● What you have to do
Please repeat every entry exactly as written, but skip the pictures.

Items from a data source

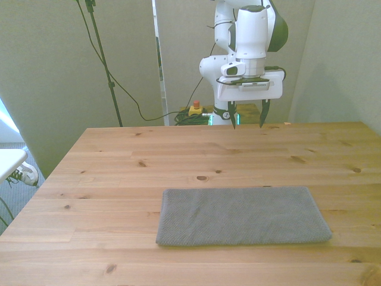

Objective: Fold the towel

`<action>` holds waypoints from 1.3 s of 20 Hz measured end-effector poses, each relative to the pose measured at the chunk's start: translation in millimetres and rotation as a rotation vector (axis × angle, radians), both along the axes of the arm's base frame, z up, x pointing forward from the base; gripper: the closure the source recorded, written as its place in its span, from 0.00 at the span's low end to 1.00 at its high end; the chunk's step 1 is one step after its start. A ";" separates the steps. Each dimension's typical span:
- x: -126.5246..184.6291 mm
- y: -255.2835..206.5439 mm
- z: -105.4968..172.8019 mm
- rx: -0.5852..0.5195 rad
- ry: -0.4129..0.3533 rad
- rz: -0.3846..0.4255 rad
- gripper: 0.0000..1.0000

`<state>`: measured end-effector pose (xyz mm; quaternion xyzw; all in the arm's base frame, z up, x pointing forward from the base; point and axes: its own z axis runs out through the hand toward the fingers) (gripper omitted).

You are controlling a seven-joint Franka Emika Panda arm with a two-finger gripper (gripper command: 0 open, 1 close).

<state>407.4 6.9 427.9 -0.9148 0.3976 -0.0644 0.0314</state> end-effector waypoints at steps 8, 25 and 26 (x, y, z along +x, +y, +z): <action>29.0 18.0 11.1 0.001 -0.029 -0.014 0.00; 211.3 187.1 -14.1 -0.543 -0.104 -0.145 0.00; 218.5 190.5 -15.9 -0.562 -0.107 -0.148 0.00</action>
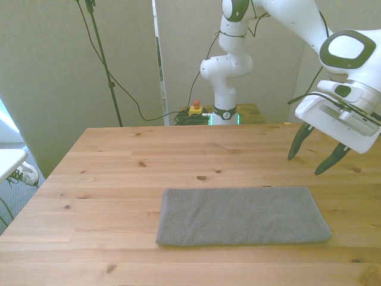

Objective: Fold the towel

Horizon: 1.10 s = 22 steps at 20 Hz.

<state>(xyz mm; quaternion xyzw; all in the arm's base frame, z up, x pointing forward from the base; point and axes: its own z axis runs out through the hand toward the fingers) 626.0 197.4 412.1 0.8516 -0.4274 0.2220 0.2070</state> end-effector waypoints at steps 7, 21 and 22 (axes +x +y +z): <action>47.3 20.3 -26.7 -0.045 -0.005 -0.018 0.00; 72.8 60.4 -66.1 -0.233 0.042 -0.056 0.00; 74.4 61.1 -68.8 -0.237 0.043 -0.056 0.00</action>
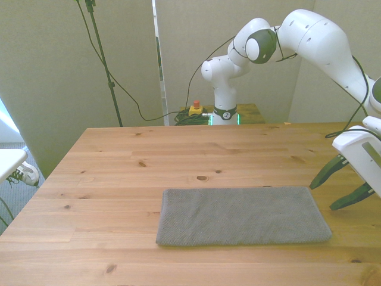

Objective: Fold the towel

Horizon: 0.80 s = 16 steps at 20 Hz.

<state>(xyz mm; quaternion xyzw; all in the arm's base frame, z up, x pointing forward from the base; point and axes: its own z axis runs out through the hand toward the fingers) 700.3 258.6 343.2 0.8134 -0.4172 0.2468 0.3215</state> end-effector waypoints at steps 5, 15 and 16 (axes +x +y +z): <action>5.8 -4.5 -10.4 -0.024 0.022 -0.009 0.00; 10.6 -33.1 -20.5 -0.073 0.064 -0.024 1.00; 11.0 -35.6 -20.3 -0.072 0.065 -0.024 1.00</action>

● Task result
Objective: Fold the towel

`<action>` holds waypoints from 1.3 s of 20 Hz measured end-effector poses, each relative to the pose measured at the chunk's start: translation in millimetres and rotation as a rotation vector (axis × angle, radians), both along the axes of the arm's base frame, z up, x pointing forward from the base; gripper: the closure the source recorded, written as its place in its span, from 0.00 at the span's low end to 1.00 at its high end; the chunk's step 1 is one step after its start. A ";" separates the steps. Each dimension's typical span:
- x: -126.5246..184.6291 mm
- y: -255.2835..206.5439 mm
- z: -105.4968..172.8019 mm
- rx: -0.5852..0.5195 rad
- ry: -0.4129..0.3533 rad
- rz: -0.3846..0.4255 rad
- gripper: 0.0000..1.0000

`<state>`: measured end-effector pose (xyz mm; quaternion xyzw; all in the arm's base frame, z up, x pointing forward from the base; point and axes: its own z axis runs out through the hand toward the fingers) (gripper omitted).

You are controlling a seven-joint Franka Emika Panda arm with a two-finger gripper (gripper command: 0 open, 1 close).

<state>407.4 6.9 427.9 -0.9148 0.3976 -0.0644 0.0314</state> end-effector waypoints at steps 8, 25 and 26 (x, y, z along +x, +y, +z): <action>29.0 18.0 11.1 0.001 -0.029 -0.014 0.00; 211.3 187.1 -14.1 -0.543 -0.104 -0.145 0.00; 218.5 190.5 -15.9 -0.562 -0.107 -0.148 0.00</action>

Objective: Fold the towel

Horizon: 1.10 s = 22 steps at 20 Hz.

<state>(xyz mm; quaternion xyzw; all in the arm's base frame, z up, x pointing forward from the base; point and axes: its own z axis runs out through the hand toward the fingers) 626.0 197.4 412.1 0.8516 -0.4274 0.2220 0.2070</state> end-effector waypoints at steps 7, 21 and 22 (axes +x +y +z): <action>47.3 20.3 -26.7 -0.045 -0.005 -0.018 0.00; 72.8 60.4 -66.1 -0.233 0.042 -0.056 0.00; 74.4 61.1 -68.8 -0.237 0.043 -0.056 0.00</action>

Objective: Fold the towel

Horizon: 0.80 s = 16 steps at 20 Hz.

<state>(xyz mm; quaternion xyzw; all in the arm's base frame, z up, x pointing forward from the base; point and axes: its own z axis runs out through the hand toward the fingers) 700.3 258.6 343.2 0.8134 -0.4172 0.2468 0.3215</state> end-effector waypoints at steps 5, 15 and 16 (axes +x +y +z): <action>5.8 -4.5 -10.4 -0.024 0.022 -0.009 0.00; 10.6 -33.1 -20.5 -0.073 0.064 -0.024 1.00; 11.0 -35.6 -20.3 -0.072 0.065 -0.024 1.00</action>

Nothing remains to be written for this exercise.